Pour les géographes, trois composantes complémentaires définissent les paysages thérapeutiques :

  • Les éléments physiques des lieux : des chercheurs anglais tentent de déterminer quelle architecture sert mieux les patients des hôpitaux psychiatriques. «  Par l’architecture, on pouvait littéralement apaiser certains patients et même réduire la prise de médicaments  », explique Marie-Soleil Cloutier, en citant des espaces plus ouverts dans ces lieux de confinement.
  • Les éléments sociaux des lieux : « Le soutien de la famille et des amis fait vraiment une différence en cas de maladie […], mais il faut des lieux qui appellent à la rencontre », tels que des espaces publics et des activités de groupe dans les établissements de santé, affirme la géographe.
  • Les éléments symboliques des lieux : premièrement, les géographes s’intéressent aux pèlerinages religieux, car ils favorisent « l’apaisement psychologique et émotionnel » à cause de leurs spécificités géographiques, raconte Marie-Soleil Cloutier, en citant le sanctuaire Sainte-Anne-de-Beaupré, situé près de Québec, et le chemin de Compostelle. Deuxièmement, les peuples autochtones inspirent les géographes. Des travaux effectués chez les Anishinabek, au nord de l’Ontario, démontrent leur vision holistique de la santé : l’aspect « physique, les émotions, [l’aspect] mental et la spiritualité doivent être en équilibre pour [que nous soyons] en santé. »

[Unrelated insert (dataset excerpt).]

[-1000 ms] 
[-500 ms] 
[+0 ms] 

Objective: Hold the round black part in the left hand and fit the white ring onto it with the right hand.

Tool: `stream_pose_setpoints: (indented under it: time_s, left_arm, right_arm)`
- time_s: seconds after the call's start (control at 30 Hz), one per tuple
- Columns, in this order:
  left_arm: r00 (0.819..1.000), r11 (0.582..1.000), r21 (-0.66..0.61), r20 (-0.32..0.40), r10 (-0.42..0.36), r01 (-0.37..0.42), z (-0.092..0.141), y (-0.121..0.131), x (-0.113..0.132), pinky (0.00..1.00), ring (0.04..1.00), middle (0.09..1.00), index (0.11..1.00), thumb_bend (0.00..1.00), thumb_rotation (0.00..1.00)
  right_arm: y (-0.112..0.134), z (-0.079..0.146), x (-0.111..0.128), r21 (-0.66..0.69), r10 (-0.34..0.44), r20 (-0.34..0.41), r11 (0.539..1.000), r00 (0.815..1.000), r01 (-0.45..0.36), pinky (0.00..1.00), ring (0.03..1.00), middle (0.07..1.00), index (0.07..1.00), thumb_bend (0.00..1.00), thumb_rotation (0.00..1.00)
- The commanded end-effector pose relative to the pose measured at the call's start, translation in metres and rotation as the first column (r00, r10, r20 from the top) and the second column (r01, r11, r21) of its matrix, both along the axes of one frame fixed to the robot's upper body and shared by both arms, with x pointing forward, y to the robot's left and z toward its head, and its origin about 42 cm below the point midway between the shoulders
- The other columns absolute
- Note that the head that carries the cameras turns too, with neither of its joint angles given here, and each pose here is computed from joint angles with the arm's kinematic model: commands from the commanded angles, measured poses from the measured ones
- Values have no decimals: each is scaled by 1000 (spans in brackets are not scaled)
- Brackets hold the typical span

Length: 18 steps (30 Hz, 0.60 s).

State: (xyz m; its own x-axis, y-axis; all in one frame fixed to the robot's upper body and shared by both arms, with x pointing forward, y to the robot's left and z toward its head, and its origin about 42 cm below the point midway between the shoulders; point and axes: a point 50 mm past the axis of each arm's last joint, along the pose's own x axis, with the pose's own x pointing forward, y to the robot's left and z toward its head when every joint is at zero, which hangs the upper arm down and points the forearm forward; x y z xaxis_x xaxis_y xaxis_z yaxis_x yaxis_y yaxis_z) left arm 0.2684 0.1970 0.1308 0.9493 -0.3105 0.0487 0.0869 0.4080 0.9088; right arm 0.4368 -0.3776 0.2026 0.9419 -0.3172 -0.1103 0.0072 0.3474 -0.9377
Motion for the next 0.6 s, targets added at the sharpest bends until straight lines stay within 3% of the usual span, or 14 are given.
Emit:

La basilique Sainte-Anne-de-Beaupré vue de l'extérieur, avec des tulipes rouges devant l'édifice.
La basilique Sainte-Anne-de-Beaupré Photo : Getty Images

Malgré leurs diverses vertus, les paysages thérapeutiques peuvent comporter des risques pour la santé. Par exemple, les plages en Nouvelle-Zélande sont très fréquentées et ce pays affiche le plus haut taux de cancer par mélanome au monde. Cet endroit symbolique pour notre santé peut être dommageable pour l’homme. « [La plage] peut apaiser certaines personnes après leur journée de stress au travail, mais elle comporte certains risques pour la santé aussi », affirme Marie-Soleil Cloutier.